# Barking at Meal Times!



## John N (Sep 11, 2020)

Piper is really settling down, apart from the odd "Zoomy" she has cut down on the "Sharkies" and prefers a Cuddle! (Cross Fingers and Touch Wood)  

But for some reason, when we are preparing her Food she has started to Bark Incessantly, until she gets her Bowl! 

This isn't just the odd Excited Yap, it's full Blown Barking and very Loud! It's not too bad when it's Kibble/Packs of Meat, but if anything has been Cooked and needs to "Cool Down" it seems to go on forever!

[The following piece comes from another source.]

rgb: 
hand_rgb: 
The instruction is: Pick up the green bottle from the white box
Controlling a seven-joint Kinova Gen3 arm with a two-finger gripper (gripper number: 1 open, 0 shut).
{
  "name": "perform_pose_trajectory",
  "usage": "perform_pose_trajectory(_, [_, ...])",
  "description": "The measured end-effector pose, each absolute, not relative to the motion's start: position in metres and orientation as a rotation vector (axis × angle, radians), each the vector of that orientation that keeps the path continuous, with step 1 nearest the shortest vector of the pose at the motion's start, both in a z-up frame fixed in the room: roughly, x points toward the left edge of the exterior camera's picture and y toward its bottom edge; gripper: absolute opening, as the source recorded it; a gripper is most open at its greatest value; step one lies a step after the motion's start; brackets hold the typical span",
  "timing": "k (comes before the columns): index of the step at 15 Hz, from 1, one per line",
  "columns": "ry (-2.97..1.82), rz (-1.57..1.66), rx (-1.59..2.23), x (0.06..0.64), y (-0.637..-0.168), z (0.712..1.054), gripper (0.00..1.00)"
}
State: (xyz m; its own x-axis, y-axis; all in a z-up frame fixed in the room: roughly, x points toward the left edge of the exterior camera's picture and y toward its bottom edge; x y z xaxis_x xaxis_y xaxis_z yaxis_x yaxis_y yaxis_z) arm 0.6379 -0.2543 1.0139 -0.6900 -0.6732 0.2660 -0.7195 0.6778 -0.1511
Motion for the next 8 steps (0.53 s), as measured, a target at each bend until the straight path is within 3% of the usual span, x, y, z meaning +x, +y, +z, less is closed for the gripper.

Any Hints and Tips available to avoid/deter this behaviour? Or are "Ear Plugs" required?


----------



## texasred (Jan 29, 2012)

I know not all will agree.
You want to praise, and train a correct behavior. What do you want her to be doing while your preparing meals? Some work on place training. You do it when it's not meal time.. what she has learned the command, and has it down, you can start using it at meal time. 
I also use negative reinforcement.
A pup that starts barking, and putting paws in the counter while I'm preparing a meal, gets sprayed with a water bottle. 
You're going to find a few pups that actually like the water so it does not work. But with others it's just a quick correction. 

Most pups will choose the positive reinforcement, over the negative.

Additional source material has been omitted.